Barro Blanco is a 29 MW hydroelectric CDM project currently under construction on the river Tabasara, Panama. The project is financed by European Banks from Germany (DEG) and the Netherlands (FMO) and was registered as a CDM project in 2011 despite concerns about the accuracy of the Environmental Impact Assessment (EIA) and an insufficient local stakeholder consultation. The water reservoir of the dam is expected to flood land belonging tothe Comarca of the Ngöbe-Buglé. The Comarca is a semi-autonomous reservation owned and administered by Panama’s indigenous Ngöbe and Buglé people. Although Barro Blanco lies technically outside the legal boundaries of the Comarca, more than half a dozen townships along the riverbanks in Ngöbe-Buglé territory will be flooded and the livelihoods of some 5000 Ngöbe farmers who rely on the river for potable water, agriculture and fishing will be irrevocably compromised.

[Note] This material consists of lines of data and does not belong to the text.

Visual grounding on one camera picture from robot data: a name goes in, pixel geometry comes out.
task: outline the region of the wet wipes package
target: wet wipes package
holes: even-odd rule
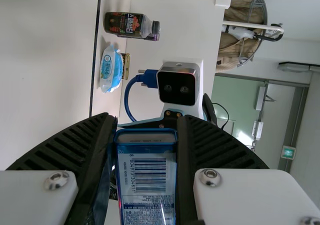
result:
[[[114,141],[121,224],[174,225],[176,131],[122,129]]]
[[[114,46],[108,46],[102,54],[100,64],[99,85],[103,93],[113,92],[120,86],[123,69],[122,55]]]

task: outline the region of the cable connector
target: cable connector
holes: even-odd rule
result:
[[[151,89],[157,89],[157,72],[155,69],[147,69],[143,74],[137,75],[137,81],[142,82],[142,86],[146,86]]]

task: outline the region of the barcode
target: barcode
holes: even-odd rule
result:
[[[135,192],[165,193],[167,164],[165,158],[134,158]]]

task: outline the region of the camera lens
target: camera lens
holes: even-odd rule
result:
[[[189,88],[187,88],[186,86],[182,86],[182,87],[180,88],[180,92],[181,92],[182,94],[187,94],[187,93],[189,93]]]
[[[164,90],[167,92],[167,93],[170,93],[172,91],[172,86],[170,85],[165,85],[164,86]]]

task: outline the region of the bottle label
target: bottle label
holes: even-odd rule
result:
[[[105,28],[113,34],[124,37],[141,38],[143,14],[112,12],[105,22]]]
[[[111,56],[105,55],[102,60],[102,67],[100,72],[101,79],[107,79],[110,77],[112,72],[112,59]]]

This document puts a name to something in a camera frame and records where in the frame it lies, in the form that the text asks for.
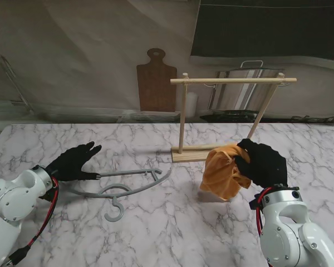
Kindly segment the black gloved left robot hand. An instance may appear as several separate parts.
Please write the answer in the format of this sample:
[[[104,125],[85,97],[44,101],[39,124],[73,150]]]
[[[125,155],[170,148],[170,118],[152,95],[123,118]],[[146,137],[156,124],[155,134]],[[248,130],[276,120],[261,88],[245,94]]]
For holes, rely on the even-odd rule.
[[[82,171],[82,167],[101,149],[93,141],[70,148],[45,167],[45,171],[57,181],[99,180],[100,174]]]

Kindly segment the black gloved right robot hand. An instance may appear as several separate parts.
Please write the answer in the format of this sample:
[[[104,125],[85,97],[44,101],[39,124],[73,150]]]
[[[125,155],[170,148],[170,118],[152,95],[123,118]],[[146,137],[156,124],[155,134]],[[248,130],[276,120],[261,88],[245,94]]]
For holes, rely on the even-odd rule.
[[[262,188],[278,184],[288,186],[286,159],[278,151],[250,139],[243,139],[237,146],[250,158],[249,162],[240,156],[234,158],[241,175]]]

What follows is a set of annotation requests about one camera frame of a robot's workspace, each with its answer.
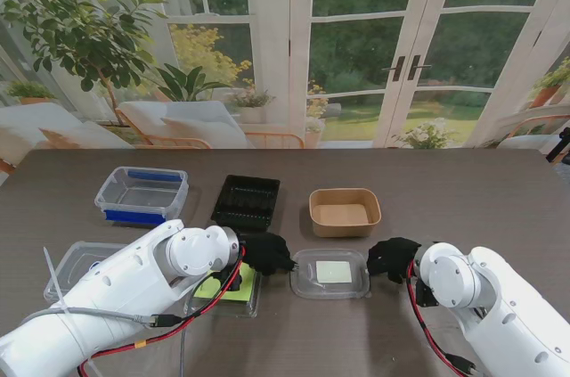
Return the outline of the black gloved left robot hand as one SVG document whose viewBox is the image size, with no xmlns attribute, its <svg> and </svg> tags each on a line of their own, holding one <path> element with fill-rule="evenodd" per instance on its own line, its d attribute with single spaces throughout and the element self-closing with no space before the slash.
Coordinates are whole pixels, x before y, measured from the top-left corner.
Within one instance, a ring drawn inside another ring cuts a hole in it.
<svg viewBox="0 0 570 377">
<path fill-rule="evenodd" d="M 264 276 L 291 272 L 297 265 L 286 241 L 277 234 L 243 234 L 240 242 L 245 247 L 244 262 Z"/>
</svg>

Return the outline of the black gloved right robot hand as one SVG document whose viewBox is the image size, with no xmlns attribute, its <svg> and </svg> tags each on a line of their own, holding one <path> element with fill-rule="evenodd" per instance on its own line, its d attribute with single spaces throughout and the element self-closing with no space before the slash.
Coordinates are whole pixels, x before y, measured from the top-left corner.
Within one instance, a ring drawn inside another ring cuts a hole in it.
<svg viewBox="0 0 570 377">
<path fill-rule="evenodd" d="M 386 275 L 391 282 L 401 284 L 419 247 L 419 243 L 403 237 L 377 242 L 368 252 L 369 275 Z"/>
</svg>

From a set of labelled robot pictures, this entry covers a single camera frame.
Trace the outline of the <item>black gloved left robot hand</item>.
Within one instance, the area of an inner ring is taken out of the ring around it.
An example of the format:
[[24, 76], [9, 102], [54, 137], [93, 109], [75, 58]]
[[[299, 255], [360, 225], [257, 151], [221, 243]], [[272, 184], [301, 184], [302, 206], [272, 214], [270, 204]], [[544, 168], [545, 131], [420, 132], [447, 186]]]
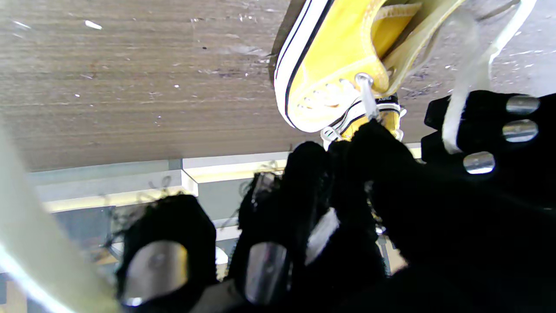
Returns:
[[429, 103], [421, 139], [425, 163], [542, 208], [555, 208], [555, 95], [471, 92], [450, 154], [442, 126], [451, 97]]

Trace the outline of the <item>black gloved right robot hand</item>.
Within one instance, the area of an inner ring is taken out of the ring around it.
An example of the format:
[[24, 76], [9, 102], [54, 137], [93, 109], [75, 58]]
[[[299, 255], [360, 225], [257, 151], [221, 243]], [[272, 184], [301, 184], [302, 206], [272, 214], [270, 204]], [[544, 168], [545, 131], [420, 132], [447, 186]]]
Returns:
[[555, 212], [415, 162], [380, 125], [256, 173], [220, 283], [216, 228], [166, 196], [124, 232], [125, 313], [553, 313]]

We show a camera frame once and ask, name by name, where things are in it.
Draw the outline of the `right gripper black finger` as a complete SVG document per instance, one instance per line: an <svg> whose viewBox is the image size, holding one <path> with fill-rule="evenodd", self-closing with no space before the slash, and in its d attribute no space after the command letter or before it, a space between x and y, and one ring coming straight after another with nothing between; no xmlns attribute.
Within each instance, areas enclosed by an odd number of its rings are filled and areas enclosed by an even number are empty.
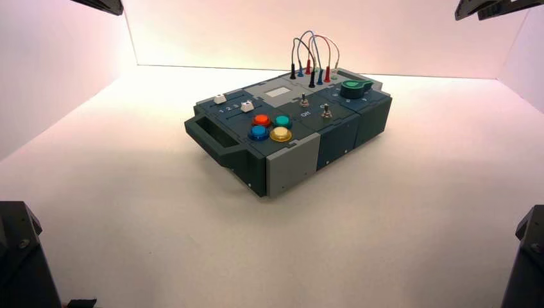
<svg viewBox="0 0 544 308"><path fill-rule="evenodd" d="M502 1L460 0L454 11L454 19L460 21L476 14L478 20L482 21L503 15L504 8Z"/></svg>
<svg viewBox="0 0 544 308"><path fill-rule="evenodd" d="M543 0L501 0L478 11L480 21L543 5Z"/></svg>

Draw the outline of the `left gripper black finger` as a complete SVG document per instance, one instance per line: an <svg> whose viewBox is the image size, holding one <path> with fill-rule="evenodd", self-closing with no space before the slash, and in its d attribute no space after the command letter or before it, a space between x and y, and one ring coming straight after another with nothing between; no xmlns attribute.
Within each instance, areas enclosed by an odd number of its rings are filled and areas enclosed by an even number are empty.
<svg viewBox="0 0 544 308"><path fill-rule="evenodd" d="M124 13L124 6L121 0L72 0L73 2L120 16Z"/></svg>

Two years on, the project is still at the centre of unrest for the indigenous Ngöbe-Buglé. Ngöbe-Buglé, the largest indigenous group of Panama, demand protection of their rights and resources through a law banning mining and hydroelectric projects affecting their territories, which are legally recognized by the Government of Panama as collective property of the Ngöbe-Buglé indigenous people. They demand that all concessions that were granted without their approval, including for the contentious Barro Blanco hydro-electric project, be cancelled.

Indigenous people have special protections under international law. In the case of Barro Blanco, Panama violated international law by ignoring the Ngöbe peoples’ rights to consultation and to free, prior and informed consent, which require states to ensure that indigenous peoples are actively engaged in, and take ownership of, decisions that affect their lives and livelihoods.”

Senior attorney Alyssa Johl from the Center for International Environmental Law (CIEL) who co-filed the lawsuit.

In July 2013, U.N. Special Rapporteur on the Rights of Indigenous Peoples James Anaya visited the indigenous communities in Panama and concluded that the government should have ensured adequate consultation with the Ngäbe people before authorizing the CDM project. In August 2013, a number of civil society organizations filed an amicus brief, in Panama’s Supreme Court of Justice in support of a domestic lawsuit filed on behalf of Ngobe community members, challenging the environmental review of the Barro Blanco hydroelectric dam (see PR here). The brief argues that the Panamanian government violated international law by approving the project without adequately consulting or obtaining the free, prior and informed consent of the affected Ngӓbe-Buglé indigenous peoples, and without adequately reviewing the environmental impacts to their lands.

Meanwhile the CDM Executive Board has remained of the opinion that it has no mandate to address concerns about human rights violations. The Barro Blanco project shows clearly that local stakeholder consultation rules in the CDM are not sufficient to ensure the protection of human rights. At the upcoming climate change conference in Warsaw, Parties must establish a CDM grievance mechanism that offers remedies for affected people to appeal against CDM projects if they violate requirements of applicable international conventions, such as the convention for human rights.